■ What you should do: Write out each line from the data below that includes the word "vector".

Stored data entries:
=======
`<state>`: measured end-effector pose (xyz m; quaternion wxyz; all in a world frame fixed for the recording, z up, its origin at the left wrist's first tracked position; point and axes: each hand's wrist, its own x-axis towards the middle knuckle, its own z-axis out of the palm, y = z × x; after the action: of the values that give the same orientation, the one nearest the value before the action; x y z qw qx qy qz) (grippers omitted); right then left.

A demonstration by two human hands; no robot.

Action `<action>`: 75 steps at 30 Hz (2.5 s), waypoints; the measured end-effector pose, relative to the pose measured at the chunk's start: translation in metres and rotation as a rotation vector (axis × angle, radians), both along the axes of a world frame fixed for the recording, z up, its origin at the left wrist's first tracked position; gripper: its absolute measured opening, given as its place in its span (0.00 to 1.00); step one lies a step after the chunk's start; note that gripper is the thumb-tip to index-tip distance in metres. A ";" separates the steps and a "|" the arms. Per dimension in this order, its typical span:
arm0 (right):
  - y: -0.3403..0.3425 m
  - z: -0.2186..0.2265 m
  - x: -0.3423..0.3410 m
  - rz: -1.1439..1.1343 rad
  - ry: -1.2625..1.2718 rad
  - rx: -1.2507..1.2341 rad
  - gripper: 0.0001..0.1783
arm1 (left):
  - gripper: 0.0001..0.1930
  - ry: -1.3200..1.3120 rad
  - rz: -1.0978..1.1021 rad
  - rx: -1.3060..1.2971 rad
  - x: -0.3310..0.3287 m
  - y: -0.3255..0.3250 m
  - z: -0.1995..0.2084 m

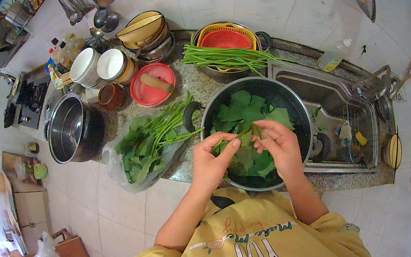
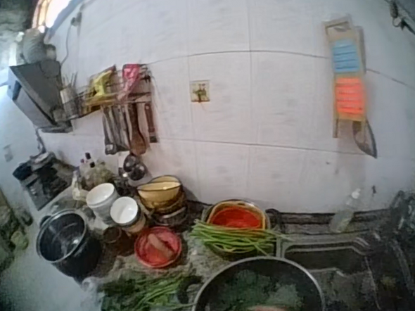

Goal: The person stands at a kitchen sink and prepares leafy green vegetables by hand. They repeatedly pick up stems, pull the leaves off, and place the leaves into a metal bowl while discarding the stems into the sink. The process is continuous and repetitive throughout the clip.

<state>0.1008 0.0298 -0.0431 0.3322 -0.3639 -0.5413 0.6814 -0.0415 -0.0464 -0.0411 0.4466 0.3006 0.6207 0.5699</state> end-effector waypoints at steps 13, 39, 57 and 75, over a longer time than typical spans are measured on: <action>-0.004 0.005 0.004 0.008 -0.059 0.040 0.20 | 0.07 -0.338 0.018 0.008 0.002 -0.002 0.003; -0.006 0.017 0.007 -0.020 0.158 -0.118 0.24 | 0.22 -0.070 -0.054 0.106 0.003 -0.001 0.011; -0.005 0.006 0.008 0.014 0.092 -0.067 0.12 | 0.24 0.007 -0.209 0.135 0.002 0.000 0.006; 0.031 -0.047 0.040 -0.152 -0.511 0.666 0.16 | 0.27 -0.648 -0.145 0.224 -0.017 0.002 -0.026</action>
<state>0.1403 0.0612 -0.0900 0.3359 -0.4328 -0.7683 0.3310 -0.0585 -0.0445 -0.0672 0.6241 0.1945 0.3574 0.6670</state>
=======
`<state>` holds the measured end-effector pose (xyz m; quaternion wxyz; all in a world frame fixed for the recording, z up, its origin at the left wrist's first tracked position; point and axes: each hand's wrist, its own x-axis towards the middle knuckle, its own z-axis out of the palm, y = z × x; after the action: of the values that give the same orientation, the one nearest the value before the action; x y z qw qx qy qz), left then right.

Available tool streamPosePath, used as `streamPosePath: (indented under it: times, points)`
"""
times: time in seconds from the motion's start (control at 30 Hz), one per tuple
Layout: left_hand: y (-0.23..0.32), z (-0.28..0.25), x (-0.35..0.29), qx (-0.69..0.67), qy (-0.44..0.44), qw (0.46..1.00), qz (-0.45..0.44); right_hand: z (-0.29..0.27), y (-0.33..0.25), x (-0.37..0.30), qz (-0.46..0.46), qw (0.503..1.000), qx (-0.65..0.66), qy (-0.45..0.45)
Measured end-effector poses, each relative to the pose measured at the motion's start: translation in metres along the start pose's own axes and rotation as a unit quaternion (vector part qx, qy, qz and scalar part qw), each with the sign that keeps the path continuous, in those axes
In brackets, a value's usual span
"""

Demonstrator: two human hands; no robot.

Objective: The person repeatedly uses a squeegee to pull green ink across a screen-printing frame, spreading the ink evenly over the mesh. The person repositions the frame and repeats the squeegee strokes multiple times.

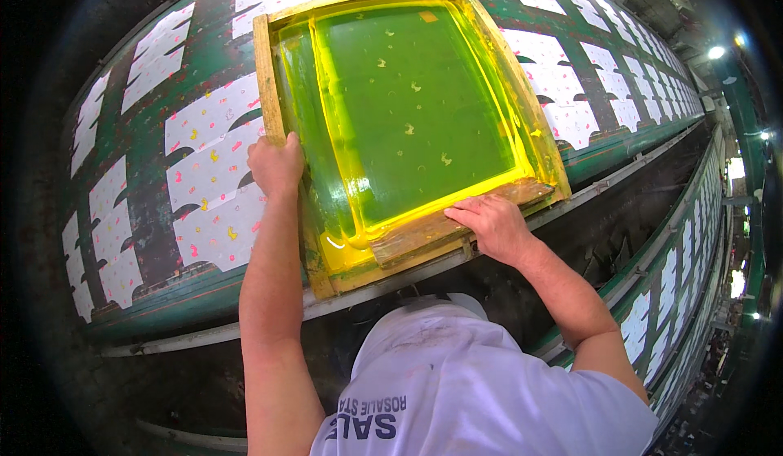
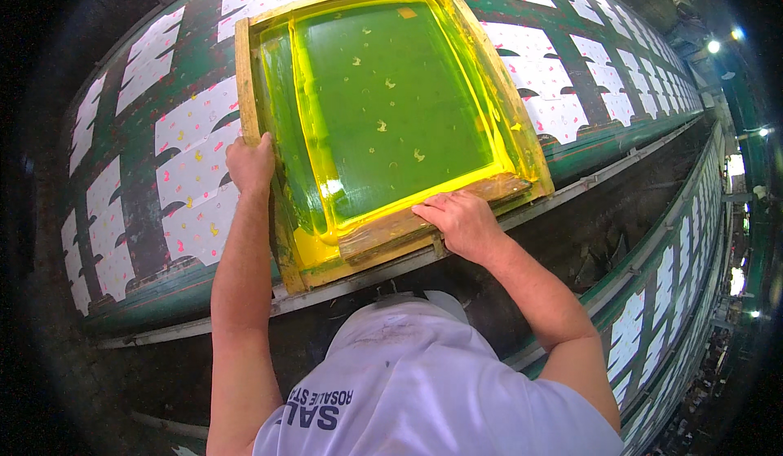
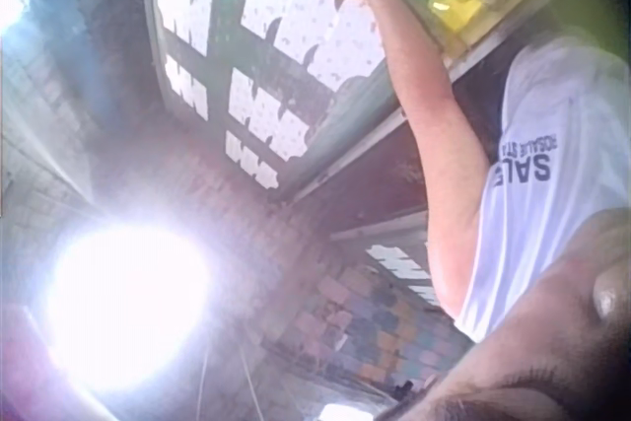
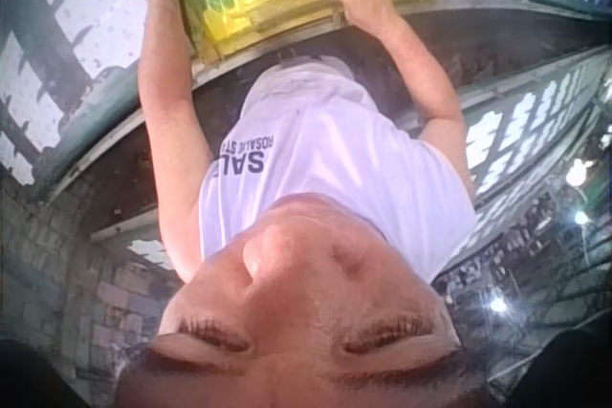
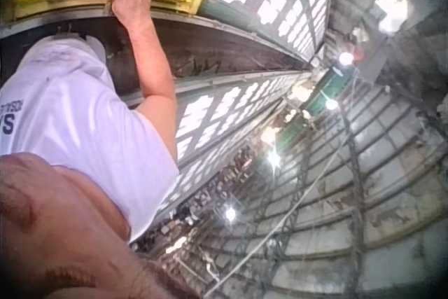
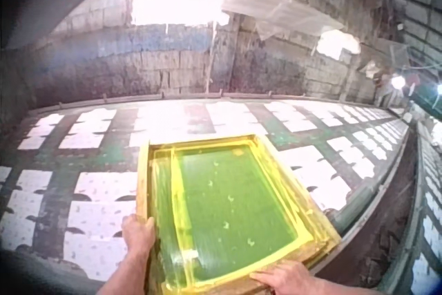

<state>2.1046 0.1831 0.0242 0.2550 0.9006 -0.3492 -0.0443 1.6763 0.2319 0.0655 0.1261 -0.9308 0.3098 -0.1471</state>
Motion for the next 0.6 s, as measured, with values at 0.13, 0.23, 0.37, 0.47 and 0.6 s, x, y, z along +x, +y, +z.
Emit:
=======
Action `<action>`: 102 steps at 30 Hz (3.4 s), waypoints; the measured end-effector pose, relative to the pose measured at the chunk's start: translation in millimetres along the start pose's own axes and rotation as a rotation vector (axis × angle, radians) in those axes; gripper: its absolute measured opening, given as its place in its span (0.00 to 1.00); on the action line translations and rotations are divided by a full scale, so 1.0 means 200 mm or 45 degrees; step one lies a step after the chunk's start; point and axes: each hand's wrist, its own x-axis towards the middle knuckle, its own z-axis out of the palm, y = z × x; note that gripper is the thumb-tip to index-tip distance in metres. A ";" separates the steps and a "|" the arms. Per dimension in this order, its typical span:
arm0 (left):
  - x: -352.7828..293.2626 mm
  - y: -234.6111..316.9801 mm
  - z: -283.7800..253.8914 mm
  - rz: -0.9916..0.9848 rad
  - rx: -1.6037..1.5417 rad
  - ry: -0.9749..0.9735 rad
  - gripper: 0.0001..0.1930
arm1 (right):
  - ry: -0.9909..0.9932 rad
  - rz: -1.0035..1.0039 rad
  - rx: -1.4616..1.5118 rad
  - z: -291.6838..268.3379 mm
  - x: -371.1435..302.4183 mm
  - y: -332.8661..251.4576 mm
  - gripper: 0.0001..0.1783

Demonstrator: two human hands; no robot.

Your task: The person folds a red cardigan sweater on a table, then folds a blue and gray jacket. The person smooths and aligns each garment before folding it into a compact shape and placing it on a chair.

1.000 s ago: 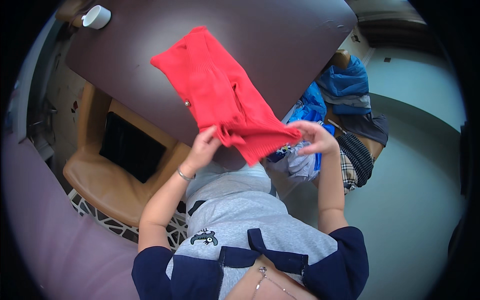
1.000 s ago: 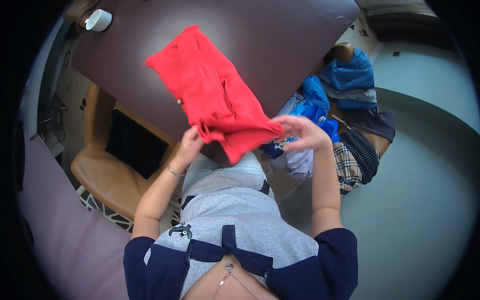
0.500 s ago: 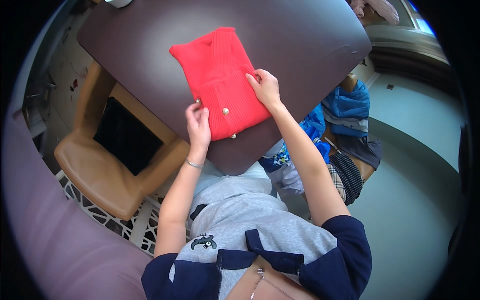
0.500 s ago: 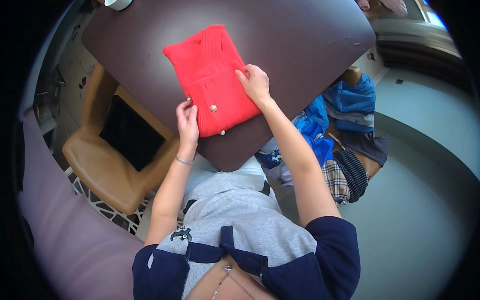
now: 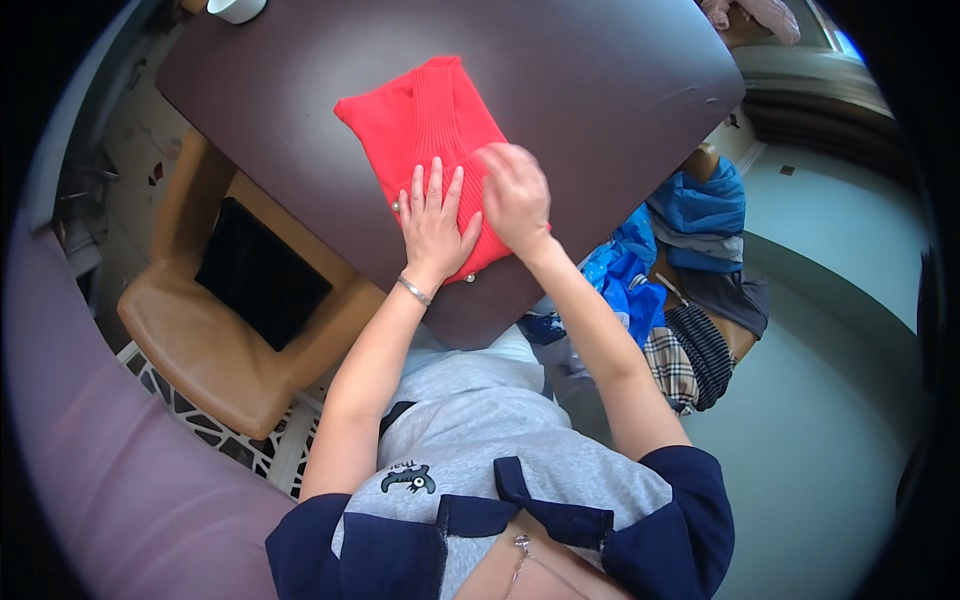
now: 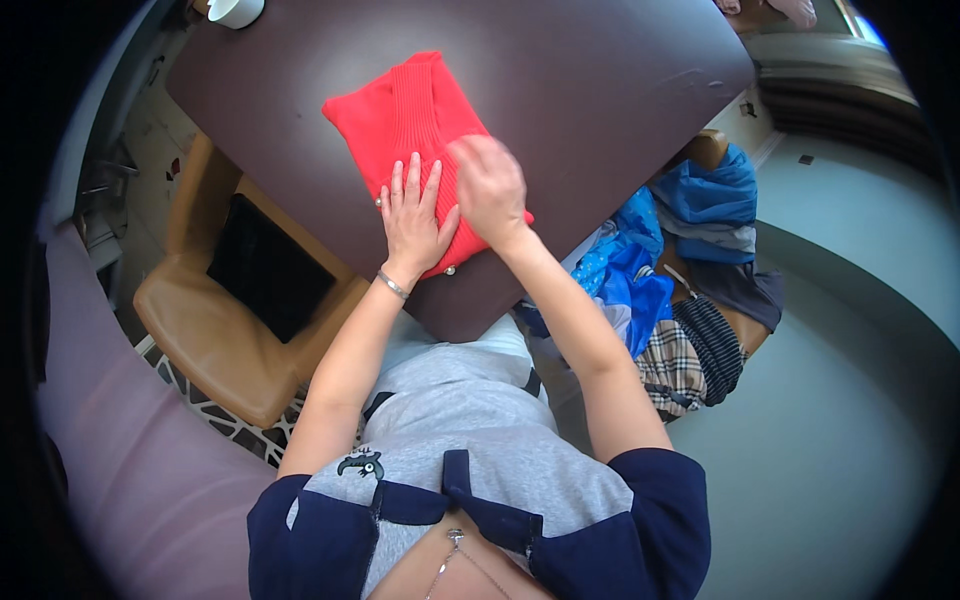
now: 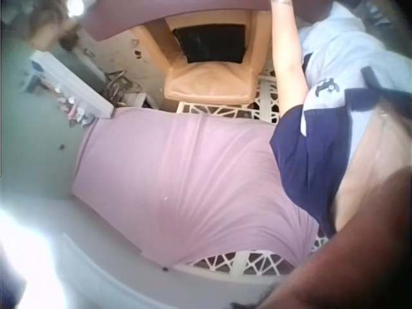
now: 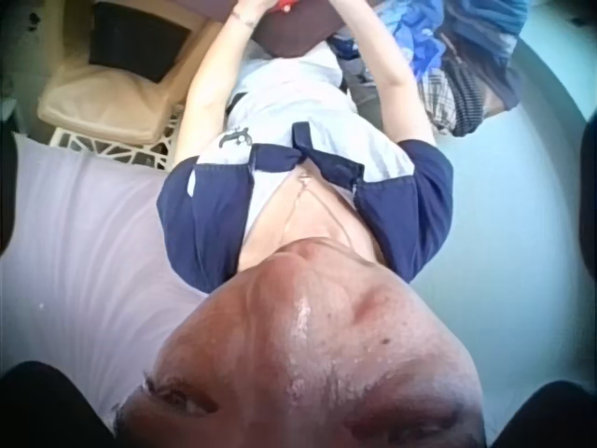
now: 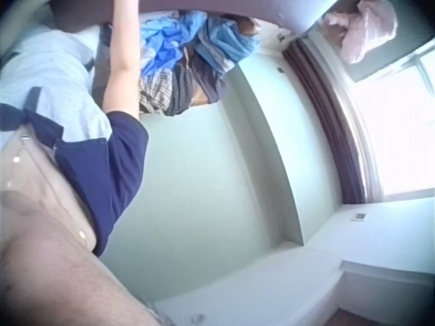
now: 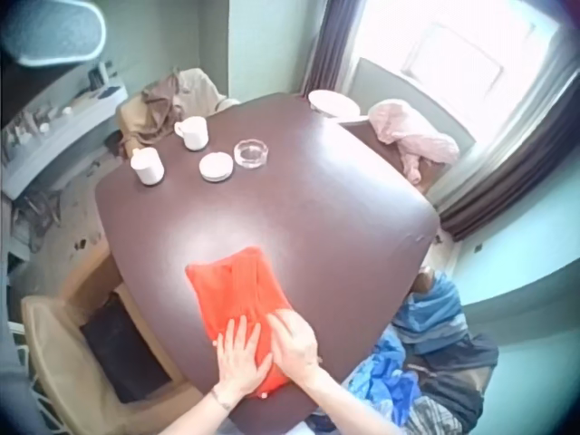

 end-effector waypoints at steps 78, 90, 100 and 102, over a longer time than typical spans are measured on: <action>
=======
■ Answer to the exercise:
Action `<action>`: 75 steps at 30 Hz (2.5 s), waypoints; the measured end-effector pose, relative to the pose measured at the chunk's start: translation in metres and rotation as a rotation vector (axis × angle, radians), both along the axes of a world frame fixed for the recording, z up, its origin at the left wrist's first tracked position; gripper: its absolute measured opening, given as its place in its span (0.00 to 1.00); step one lies a step after the chunk's start; note that gripper is the thumb-tip to index-tip distance in metres. A ";" separates the steps and a "|" the arms. Per dimension in this order, its typical span:
Measured end-effector poses, each relative to the pose measured at the motion's start: translation in metres along the start pose's own axes and rotation as a unit quaternion (vector part qx, qy, qz and scalar part qw), each with the sign that keeps the path continuous, in those axes
Action `<action>`: 102 steps at 30 Hz (3.4 s), waypoints; the measured end-effector pose, relative to the pose measured at the chunk's start: translation in millimetres along the start pose's own axes and rotation as a rotation vector (axis × angle, radians) in those axes; gripper: its absolute measured opening, given as its place in its span (0.00 to 1.00); on the action line translations and rotations are divided by a full scale, so 1.0 means 200 mm or 45 degrees; step one lies a step after the chunk's start; point and axes: each hand's wrist, its own x-axis towards the middle knuckle, its own z-axis out of the palm, y = z × x; note that gripper is the thumb-tip to index-tip distance in metres. A ";" separates the steps and a "|" the arms. Per dimension in this order, its typical span:

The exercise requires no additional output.